■ **To do**: Whichever lines of the entries hold the word "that" should be identified and copied.

* * * * * * *

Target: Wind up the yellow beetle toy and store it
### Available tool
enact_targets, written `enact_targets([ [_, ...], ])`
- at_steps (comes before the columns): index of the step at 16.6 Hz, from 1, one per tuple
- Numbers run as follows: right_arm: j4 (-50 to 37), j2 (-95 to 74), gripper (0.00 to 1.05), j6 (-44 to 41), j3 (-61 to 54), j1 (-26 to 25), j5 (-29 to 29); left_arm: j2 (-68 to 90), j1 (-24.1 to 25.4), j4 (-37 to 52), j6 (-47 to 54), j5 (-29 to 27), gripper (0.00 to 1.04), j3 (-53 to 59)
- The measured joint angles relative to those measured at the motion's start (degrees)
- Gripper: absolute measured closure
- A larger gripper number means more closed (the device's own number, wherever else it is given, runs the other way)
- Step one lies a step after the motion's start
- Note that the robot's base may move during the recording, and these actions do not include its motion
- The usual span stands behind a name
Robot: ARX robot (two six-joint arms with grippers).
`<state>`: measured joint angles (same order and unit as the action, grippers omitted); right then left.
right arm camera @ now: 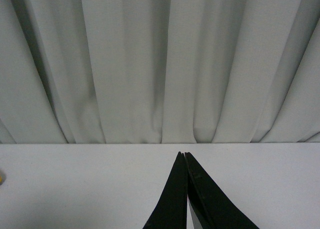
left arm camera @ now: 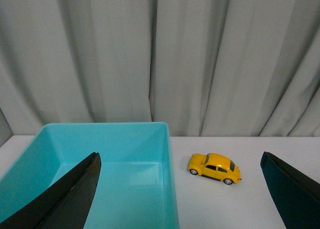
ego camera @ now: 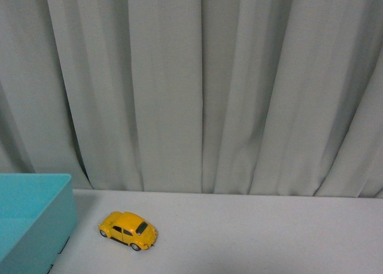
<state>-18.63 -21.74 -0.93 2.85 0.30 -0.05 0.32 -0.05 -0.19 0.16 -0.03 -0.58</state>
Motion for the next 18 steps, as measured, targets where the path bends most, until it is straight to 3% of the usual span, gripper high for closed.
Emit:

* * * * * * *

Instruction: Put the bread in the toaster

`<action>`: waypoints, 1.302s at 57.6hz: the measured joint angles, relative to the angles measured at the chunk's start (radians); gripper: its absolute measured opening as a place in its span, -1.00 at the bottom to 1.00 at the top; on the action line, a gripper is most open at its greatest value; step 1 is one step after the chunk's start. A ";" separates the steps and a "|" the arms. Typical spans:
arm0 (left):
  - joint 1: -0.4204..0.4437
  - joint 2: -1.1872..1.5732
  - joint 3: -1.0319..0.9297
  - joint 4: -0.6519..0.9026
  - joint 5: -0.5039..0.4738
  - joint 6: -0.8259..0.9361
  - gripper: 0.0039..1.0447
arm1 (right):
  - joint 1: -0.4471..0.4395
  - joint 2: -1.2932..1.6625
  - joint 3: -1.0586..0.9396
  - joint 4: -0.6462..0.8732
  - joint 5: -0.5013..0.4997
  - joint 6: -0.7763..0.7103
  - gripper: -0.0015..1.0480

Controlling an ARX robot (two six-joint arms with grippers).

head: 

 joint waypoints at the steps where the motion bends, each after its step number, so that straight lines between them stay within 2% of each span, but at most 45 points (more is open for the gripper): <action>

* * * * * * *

■ **Answer box**:
- Note that the robot's base may move during the recording, and these actions do not include its motion
 joint waypoints at the steps where the motion bends, each after its step number, so that straight lines between them stay within 2% of each span, but at most 45 points (more is open for the gripper): <action>

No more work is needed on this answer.